There are many ways to implement a LED Matrix.
1) Use Discrete Transistors. Source transistors (This includes PNP Bipolar and PMOS MOSFET Transistors) and Sink transistors (This includes NPN Bipolar and NMOS Transistors)
2) Array Driver Integrated Circuits. Source (UDN2981 - 8 Channel 500mA Source Drivers) and Sink (ULN2803 - 8 Channel 500mA Sink Drivers)
3) Shift Registers with Constant Current Drivers. (Most are sink, TLC5925 and a cheaper version: STP16CPC26)
4) Memory Mapped Constant Current Display Drivers (MAX7219, MAX7221, HT16K33, HT1632C)

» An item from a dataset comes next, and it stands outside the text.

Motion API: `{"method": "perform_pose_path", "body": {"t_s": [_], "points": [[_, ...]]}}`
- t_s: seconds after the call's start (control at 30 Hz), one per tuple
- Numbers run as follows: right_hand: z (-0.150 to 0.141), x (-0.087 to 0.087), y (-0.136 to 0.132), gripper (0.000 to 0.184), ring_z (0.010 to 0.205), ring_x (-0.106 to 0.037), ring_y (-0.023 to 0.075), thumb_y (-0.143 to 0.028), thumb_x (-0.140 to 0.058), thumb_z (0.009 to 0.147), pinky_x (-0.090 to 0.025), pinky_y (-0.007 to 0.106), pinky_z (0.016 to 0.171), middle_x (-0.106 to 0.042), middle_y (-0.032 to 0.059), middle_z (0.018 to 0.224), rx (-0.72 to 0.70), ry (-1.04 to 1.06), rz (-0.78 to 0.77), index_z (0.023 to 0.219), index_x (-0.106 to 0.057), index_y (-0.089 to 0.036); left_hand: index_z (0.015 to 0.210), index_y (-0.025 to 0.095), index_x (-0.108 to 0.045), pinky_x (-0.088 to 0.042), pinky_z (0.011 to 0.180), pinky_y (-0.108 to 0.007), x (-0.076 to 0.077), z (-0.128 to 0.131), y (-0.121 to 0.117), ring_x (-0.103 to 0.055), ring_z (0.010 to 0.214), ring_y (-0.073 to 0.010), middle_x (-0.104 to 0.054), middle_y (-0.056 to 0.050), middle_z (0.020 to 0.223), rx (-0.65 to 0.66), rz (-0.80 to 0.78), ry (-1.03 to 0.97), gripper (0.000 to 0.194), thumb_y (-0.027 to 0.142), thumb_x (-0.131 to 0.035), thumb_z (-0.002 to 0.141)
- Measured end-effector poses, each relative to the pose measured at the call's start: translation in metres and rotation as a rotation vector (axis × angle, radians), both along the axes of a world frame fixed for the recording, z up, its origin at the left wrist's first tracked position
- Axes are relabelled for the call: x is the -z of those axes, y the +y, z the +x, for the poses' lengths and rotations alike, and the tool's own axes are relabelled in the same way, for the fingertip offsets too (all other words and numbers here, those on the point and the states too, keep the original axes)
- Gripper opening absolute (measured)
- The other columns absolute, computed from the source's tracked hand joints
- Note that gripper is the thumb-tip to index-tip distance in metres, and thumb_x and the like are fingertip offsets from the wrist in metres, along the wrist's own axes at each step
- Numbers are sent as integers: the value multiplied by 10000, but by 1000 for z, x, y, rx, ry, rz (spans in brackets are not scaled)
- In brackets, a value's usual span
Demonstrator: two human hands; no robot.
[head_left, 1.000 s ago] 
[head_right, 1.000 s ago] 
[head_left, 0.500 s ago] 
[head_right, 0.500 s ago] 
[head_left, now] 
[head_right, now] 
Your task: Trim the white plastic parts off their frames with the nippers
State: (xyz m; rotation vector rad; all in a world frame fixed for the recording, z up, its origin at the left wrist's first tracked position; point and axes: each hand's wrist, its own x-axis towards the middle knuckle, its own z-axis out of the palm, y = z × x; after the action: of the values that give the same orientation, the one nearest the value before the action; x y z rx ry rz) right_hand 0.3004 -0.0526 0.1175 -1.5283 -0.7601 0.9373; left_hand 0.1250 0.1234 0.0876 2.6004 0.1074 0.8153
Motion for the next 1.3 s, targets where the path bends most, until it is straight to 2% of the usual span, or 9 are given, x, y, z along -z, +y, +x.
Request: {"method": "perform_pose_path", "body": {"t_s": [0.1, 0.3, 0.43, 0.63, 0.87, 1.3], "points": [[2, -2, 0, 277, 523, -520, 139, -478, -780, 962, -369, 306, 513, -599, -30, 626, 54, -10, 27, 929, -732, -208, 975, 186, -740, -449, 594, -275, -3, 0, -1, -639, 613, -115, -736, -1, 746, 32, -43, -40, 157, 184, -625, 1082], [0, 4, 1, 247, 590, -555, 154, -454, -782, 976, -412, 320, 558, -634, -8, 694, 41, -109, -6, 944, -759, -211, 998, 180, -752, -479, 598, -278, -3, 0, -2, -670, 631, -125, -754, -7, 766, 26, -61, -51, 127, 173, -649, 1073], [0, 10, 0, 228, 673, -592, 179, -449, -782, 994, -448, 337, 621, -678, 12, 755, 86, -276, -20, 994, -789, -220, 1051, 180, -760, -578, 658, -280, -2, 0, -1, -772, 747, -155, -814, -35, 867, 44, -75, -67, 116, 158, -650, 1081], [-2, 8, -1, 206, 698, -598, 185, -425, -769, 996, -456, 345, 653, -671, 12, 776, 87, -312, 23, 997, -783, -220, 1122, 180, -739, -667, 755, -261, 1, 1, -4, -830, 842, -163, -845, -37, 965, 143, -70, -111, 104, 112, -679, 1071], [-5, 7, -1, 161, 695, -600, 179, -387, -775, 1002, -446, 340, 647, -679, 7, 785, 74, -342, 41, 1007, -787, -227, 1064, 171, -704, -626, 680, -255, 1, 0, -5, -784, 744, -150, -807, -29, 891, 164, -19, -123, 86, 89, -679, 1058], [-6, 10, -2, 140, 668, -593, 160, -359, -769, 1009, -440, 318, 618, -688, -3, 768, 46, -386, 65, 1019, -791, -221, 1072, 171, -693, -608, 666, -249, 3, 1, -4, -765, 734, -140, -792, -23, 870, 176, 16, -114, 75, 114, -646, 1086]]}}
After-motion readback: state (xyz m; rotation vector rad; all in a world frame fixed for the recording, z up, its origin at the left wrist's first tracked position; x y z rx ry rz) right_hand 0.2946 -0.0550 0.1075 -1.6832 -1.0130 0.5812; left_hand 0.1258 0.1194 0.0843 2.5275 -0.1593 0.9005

There are many advantages and disadvantages:
1) Cost, may vary depending on location
2) Speed
3) Size
4) Complexity
Option number 1:
The complexity of this one is fairly high, you would need 18 shift registers, 16 P channel transistors, 128 N channel transistors. MOSFETs cost more but do not require the extra bias resistors (Extra complexity). Cost for this project can be fairly low. Size for this is huge, lots of board space is required. There is a lot of components to solder. Speed can be slow since you have to explicitly drive 16 shift registers 16 times over a short span of time.
Option number 2:
This option is similar to option one, except it can cost more depending on number of integrated driver circuits used. Speed is same as option 1. Complexity and size is less, you have 18 shift registers, 2 UDN2981, and 16 ULN2803. (You do not need ULN2803 on the sink, as you can only sink 20mA on each LED (not 500mA). However the 74HC595 can only handle 6mA on all pins at the same time. 74AHC595 can handle 8mA at once. One way to cut cost for this option is to limit current with resistor (max 6mA) or discrete N channel transistor (max 20mA). (This add complexity - LEDs brightness depends on current, but will require a bigger power supply.))
Option number 3:
This is the middle ground for all options. Speed is the same as options 1 and 2. Complexity and Size is smaller than options 1 and 2. You will have 2 UDN2981, 2 Shift registers and 8 TLC5925 (16-bit). Cost can be cheaper depending on IC and region.
Option number 4:
This option is the fastest of all options, because the integrated circuit does all multiplexing for you. You write to group of registers, and it lights the LEDs for you. However this is the most expensive option. Complexity is low, depending on extra hardware required by IC. Size is the smallest of all other options. (You can create your own display driver, buy using two microcontrollers.)
Hope this helps